_Problem description:_ Nothing but an exact repetition of the listing should be returned.

Available data: Begin

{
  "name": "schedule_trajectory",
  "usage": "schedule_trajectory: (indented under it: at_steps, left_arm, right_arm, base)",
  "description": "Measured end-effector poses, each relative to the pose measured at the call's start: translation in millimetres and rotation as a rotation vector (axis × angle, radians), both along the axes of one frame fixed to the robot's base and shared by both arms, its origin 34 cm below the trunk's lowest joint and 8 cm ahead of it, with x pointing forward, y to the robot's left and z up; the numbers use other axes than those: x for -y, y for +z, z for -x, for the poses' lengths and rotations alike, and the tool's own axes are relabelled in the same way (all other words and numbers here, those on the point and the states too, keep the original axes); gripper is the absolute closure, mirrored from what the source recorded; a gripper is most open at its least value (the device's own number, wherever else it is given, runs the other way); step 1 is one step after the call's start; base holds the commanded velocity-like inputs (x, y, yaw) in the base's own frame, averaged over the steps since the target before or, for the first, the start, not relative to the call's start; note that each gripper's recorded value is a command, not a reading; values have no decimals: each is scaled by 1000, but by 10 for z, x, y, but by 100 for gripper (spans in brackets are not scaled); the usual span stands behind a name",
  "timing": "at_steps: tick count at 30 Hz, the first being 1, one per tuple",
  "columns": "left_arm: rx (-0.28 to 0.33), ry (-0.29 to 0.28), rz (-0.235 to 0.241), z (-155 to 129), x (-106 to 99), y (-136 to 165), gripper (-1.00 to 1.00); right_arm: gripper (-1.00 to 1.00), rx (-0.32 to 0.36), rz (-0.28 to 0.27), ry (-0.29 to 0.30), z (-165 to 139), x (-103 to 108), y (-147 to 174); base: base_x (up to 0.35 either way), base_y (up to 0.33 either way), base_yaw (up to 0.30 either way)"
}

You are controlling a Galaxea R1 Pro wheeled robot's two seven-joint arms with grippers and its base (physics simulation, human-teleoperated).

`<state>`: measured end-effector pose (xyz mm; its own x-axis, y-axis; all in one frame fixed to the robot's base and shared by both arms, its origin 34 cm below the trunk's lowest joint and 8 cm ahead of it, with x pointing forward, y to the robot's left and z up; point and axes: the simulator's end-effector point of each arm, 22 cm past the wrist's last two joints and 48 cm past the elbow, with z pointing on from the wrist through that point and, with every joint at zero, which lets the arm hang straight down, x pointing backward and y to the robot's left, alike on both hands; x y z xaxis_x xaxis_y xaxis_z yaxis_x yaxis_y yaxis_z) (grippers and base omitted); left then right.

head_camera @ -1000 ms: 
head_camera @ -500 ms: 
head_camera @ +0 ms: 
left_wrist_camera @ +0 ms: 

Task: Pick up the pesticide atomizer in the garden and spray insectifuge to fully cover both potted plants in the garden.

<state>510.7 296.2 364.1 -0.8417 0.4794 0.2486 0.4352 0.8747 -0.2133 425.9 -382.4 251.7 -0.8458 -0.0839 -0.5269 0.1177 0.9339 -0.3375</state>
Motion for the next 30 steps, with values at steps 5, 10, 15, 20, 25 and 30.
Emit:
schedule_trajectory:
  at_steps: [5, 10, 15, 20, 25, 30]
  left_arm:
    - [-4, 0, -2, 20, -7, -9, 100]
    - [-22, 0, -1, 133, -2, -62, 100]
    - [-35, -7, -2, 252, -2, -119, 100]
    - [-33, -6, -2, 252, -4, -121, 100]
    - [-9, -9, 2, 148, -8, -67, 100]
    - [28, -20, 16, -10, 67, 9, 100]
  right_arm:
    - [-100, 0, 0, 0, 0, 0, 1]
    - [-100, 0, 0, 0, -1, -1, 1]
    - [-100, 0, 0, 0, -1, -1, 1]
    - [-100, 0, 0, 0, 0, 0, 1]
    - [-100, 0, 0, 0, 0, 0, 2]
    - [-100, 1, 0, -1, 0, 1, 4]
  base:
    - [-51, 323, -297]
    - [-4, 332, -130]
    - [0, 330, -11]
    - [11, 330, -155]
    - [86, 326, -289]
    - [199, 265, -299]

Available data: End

_Solution to the problem:_
{
  "name": "schedule_trajectory",
  "usage": "schedule_trajectory: (indented under it: at_steps, left_arm, right_arm, base)",
  "description": "Measured end-effector poses, each relative to the pose measured at the call's start: translation in millimetres and rotation as a rotation vector (axis × angle, radians), both along the axes of one frame fixed to the robot's base and shared by both arms, its origin 34 cm below the trunk's lowest joint and 8 cm ahead of it, with x pointing forward, y to the robot's left and z up; the numbers use other axes than those: x for -y, y for +z, z for -x, for the poses' lengths and rotations alike, and the tool's own axes are relabelled in the same way (all other words and numbers here, those on the point and the states too, keep the original axes); gripper is the absolute closure, mirrored from what the source recorded; a gripper is most open at its least value (the device's own number, wherever else it is given, runs the other way); step 1 is one step after the call's start; base holds the commanded velocity-like inputs (x, y, yaw) in the base's own frame, averaged over the steps since the target before or, for the first, the start, not relative to the call's start; note that each gripper's recorded value is a command, not a reading; values have no decimals: each is scaled by 1000, but by 10 for z, x, y, but by 100 for gripper (spans in brackets are not scaled); the usual span stands behind a name",
  "timing": "at_steps: tick count at 30 Hz, the first being 1, one per tuple",
  "columns": "left_arm: rx (-0.28 to 0.33), ry (-0.29 to 0.28), rz (-0.235 to 0.241), z (-155 to 129), x (-106 to 99), y (-136 to 165), gripper (-1.00 to 1.00); right_arm: gripper (-1.00 to 1.00), rx (-0.32 to 0.36), rz (-0.28 to 0.27), ry (-0.29 to 0.30), z (-165 to 139), x (-103 to 108), y (-147 to 174); base: base_x (up to 0.35 either way), base_y (up to 0.33 either way), base_yaw (up to 0.30 either way)"
}

You are controlling a Galaxea R1 Pro wheeled robot's two seven-joint arms with grippers and its base (physics simulation, human-teleoperated).

`<state>`: measured end-effector pose (xyz mm; its own x-axis, y-axis; all in one frame fixed to the robot's base and shared by both arms, its origin 34 cm below the trunk's lowest joint and 8 cm ahead of it, with x pointing forward, y to the robot's left and z up; point and axes: the simulator's end-effector point of each arm, 22 cm past the wrist's last two joints and 48 cm past the elbow, with z pointing on from the wrist through that point and, with every joint at zero, which lets the arm hang straight down, x pointing backward and y to the robot's left, alike on both hands; x y z xaxis_x xaxis_y xaxis_z yaxis_x yaxis_y yaxis_z) (grippers and base omitted); left then right.

head_camera @ -1000 ms: 
head_camera @ -500 ms: 
head_camera @ +0 ms: 
left_wrist_camera @ +0 ms: 

Task: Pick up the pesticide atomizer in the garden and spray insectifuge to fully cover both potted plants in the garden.

<state>510.7 296.2 364.1 -0.8417 0.4794 0.2486 0.4352 0.8747 -0.2133 425.9 -382.4 251.7 -0.8458 -0.0839 -0.5269 0.1177 0.9339 -0.3375</state>
Motion for the next 30 steps, with values at steps 5, 10, 15, 20, 25 and 30.
Emit:
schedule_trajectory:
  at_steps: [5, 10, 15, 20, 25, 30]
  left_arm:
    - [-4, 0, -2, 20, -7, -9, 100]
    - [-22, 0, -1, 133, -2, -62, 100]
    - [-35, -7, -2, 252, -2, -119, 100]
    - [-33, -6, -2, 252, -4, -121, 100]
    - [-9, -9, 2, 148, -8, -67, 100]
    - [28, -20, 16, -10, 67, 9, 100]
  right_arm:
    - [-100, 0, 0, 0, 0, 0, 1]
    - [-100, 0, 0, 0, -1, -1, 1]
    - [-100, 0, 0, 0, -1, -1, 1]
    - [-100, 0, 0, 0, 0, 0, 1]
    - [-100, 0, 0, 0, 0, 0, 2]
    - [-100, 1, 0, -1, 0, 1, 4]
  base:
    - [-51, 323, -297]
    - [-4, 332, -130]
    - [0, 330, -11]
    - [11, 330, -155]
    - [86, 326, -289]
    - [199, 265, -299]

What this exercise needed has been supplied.